Dana Buska: With your — with the contract that you signed or the master service agreement you signed with the company is expected to spend hundreds of millions of dollars with AI services. What is your road map strategy about going to get some of that business from that customer?

Jack Abuhoff: Dane, I mean I’m not going to lay that out the specificity for competitive reasons. But if you kind of dial it way back and think of it, it won’t be any different than any of the other relationships that we forged. You get a foot in the door, you put in place the paperwork that’s required so that the business can easily do business with you, that there are no impediments, that there isn’t a great deal of work or permission getting or data security, auditing or anything that one of their business units would need to undertake in order to work with you. You need as many people as you possibly can. You do an engagement or 2 and you do it very, very well and word starts to get out about the results that were obtained by working with you.

And you build relationships of trust based on that. You understand where they’re going. You start to build into your product pipeline and your innovation work that would then accommodate where they’re likely to go. You try to skate to where the puck is going. And you work hard. That’s basically the recipe.

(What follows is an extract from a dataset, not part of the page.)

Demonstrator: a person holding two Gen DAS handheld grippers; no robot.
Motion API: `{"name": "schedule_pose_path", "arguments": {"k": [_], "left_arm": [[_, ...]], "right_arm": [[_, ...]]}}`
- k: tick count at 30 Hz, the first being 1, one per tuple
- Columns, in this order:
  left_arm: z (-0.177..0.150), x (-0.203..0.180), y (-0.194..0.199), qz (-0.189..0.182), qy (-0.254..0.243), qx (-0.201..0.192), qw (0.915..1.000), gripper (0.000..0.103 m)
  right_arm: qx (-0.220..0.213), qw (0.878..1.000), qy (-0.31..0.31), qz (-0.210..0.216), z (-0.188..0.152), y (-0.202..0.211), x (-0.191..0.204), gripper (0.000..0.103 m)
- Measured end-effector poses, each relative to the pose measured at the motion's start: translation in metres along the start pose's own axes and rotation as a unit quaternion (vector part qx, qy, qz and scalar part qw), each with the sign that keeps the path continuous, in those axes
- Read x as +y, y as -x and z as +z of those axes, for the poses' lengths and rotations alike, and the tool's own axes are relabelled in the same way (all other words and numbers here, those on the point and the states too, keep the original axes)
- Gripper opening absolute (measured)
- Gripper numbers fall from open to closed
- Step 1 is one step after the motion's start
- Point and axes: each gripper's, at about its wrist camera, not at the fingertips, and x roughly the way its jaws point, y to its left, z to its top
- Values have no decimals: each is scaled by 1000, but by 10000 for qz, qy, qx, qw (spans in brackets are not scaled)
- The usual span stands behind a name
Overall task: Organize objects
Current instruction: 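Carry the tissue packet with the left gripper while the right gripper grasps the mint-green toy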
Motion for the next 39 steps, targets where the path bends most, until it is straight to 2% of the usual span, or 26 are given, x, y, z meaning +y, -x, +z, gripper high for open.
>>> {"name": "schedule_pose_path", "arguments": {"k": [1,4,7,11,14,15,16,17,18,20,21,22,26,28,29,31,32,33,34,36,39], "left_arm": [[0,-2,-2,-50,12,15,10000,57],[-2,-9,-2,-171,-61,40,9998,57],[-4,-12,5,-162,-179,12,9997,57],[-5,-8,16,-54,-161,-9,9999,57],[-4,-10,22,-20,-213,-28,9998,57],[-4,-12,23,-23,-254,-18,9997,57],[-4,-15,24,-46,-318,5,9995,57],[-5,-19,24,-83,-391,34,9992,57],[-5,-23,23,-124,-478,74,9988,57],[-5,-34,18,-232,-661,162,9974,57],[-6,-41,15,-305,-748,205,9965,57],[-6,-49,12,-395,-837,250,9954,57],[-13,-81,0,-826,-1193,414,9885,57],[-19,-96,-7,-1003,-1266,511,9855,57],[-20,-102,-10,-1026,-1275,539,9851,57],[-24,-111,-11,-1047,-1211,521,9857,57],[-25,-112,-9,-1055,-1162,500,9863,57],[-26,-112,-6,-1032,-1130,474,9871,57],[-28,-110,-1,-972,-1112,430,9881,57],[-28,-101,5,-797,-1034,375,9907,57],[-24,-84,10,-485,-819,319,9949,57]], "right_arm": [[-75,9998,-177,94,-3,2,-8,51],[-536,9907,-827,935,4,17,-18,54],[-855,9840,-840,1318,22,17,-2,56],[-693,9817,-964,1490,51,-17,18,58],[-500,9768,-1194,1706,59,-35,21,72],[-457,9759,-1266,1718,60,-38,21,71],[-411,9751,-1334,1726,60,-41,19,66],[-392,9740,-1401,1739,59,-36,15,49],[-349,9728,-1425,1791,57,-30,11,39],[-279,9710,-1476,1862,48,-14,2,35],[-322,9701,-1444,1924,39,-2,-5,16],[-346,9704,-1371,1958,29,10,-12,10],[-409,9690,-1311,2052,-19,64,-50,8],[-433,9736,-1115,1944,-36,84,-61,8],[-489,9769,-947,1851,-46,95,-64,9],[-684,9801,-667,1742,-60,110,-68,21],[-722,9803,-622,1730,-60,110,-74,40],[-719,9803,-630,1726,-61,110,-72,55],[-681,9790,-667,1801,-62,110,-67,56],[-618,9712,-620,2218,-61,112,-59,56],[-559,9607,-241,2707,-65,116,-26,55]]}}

Dana Buska: One of the announcements you made, you talked about creating a golden data set for medical information company or like an insurance company. Could you tell us what a golden data set is and what it means to your business?

Jack Abuhoff: Yes. So it means different things in different contexts. One of the reasons that you might use a golden data set is to benchmark a large language model. So you would create a golden data set of how you would want to see the model responding if it’s tuned properly to align with human values and to align with the business case.

Dana Buska: And what does that mean for your business that you’ve been able — that you’re able to do that? Or you’re working with this customer to do that?

Jack Abuhoff: Well, I think it’s one of very many opportunities that we’ve got to be relevant for engineering teams who are building large language models. It’s one of many things that’s required to successfully train and launch a foundational or a foundation model in generative AI. So there’s fine-tuning required, there’s reward modeling, there’s reinforcement learning. There are a lot of different components of things that are required. There’s work that you would do for evaluating the capabilities of the model, you’d be evaluating it from a trust and safety perspective within the context of that, the golden data sets can be important.